UK Leader’s Ex-Communications Chief to Face Charges in Phone-Hacking Scandal
Prime Minister David Cameron’s former communications chief and Rupert Murdoch’s former British newspaper boss are among eight people who face charges in a phone-hacking inquiry that has shaken the British establishment, prosecutors said Tuesday.
Andy Coulson, who was Cameron’s communications chief from 2007 until January 2011, and Rebekah Brooks, who was courted by a succession of prime ministers including Cameron in her role as Murdoch’s U.K. newspaper chief, would be charged with offenses linked to the hacking, Alison Levitt QC, the principal legal adviser to the director of British Public Prosecutions, said in a statement.
The alleged offenses were committed when both were editor of the News of the World newspaper, the Sunday tabloid that Murdoch was forced to close last July amid public revulsion at the phone-hacking revelations.

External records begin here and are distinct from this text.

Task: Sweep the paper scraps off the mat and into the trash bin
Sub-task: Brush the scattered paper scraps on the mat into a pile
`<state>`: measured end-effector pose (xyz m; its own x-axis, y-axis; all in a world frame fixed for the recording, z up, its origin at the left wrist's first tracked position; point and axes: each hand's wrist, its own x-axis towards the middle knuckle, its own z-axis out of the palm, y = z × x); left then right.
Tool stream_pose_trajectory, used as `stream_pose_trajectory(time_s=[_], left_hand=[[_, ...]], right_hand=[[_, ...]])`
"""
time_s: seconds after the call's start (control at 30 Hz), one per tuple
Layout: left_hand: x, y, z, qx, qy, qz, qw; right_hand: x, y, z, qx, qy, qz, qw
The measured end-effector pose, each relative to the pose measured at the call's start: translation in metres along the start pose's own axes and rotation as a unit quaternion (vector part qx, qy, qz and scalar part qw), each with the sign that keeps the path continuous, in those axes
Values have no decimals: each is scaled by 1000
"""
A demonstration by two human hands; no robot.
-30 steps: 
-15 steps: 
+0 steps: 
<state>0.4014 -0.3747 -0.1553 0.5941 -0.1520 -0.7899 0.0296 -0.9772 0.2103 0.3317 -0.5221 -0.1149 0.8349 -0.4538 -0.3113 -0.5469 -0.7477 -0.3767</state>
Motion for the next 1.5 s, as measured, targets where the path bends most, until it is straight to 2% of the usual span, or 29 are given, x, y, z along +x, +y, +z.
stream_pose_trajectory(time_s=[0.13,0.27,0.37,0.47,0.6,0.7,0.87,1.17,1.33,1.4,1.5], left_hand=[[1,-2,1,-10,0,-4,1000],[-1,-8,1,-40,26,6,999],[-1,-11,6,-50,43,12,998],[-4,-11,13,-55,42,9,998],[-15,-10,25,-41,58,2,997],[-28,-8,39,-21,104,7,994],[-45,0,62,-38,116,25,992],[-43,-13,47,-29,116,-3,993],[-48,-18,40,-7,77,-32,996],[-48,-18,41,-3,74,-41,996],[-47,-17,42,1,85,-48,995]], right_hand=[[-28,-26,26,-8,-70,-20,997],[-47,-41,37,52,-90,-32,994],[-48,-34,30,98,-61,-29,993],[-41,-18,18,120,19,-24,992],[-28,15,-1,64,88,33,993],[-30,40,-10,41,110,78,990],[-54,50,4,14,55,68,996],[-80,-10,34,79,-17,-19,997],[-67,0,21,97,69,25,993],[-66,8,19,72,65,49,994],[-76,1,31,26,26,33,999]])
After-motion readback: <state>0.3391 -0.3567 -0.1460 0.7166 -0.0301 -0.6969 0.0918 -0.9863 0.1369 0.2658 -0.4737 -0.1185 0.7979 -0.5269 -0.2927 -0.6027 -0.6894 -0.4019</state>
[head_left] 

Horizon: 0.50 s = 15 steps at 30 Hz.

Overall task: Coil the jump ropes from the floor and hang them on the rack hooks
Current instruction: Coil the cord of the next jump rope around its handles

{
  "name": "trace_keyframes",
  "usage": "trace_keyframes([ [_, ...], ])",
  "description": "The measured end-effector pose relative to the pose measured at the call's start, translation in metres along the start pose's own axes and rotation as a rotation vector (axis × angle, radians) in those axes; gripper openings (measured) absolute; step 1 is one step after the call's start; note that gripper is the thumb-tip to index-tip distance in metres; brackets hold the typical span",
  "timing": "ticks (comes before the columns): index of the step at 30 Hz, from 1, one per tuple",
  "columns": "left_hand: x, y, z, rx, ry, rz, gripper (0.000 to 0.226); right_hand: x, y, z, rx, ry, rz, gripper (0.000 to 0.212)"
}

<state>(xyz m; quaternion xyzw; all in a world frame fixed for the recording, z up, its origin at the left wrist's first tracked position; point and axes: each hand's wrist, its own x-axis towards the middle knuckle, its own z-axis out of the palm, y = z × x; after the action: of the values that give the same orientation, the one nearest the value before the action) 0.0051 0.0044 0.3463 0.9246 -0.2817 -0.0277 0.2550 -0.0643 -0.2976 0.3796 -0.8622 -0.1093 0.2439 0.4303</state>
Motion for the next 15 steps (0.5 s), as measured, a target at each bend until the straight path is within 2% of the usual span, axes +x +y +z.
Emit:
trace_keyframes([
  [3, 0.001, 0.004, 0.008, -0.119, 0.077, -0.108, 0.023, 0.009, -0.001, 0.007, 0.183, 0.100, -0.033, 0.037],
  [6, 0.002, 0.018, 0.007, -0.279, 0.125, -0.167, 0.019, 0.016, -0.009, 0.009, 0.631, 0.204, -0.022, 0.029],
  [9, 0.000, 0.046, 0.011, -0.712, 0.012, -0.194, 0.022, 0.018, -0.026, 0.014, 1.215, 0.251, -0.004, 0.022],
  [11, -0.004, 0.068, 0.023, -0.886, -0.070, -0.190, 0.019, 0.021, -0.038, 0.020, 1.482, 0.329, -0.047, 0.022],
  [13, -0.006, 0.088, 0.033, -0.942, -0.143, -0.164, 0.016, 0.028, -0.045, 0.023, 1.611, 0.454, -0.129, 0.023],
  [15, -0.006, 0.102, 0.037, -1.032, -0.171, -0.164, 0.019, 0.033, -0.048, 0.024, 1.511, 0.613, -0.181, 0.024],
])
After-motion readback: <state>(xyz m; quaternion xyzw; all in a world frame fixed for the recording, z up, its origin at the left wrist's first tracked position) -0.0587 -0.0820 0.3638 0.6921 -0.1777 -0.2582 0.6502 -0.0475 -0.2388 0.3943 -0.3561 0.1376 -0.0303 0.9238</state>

Others being charged are senior tabloid journalists Stuart Kuttner, Greg Miskiw, Neville Thurlbeck, James Weatherup and Ian Edmondson.
Private investigator Glenn Mulcaire is also among those being charged.
Levitt said that for the eight people facing charges, she had concluded that “there is sufficient evidence for there to be a realistic prospect of conviction in relation to one or more offenses.”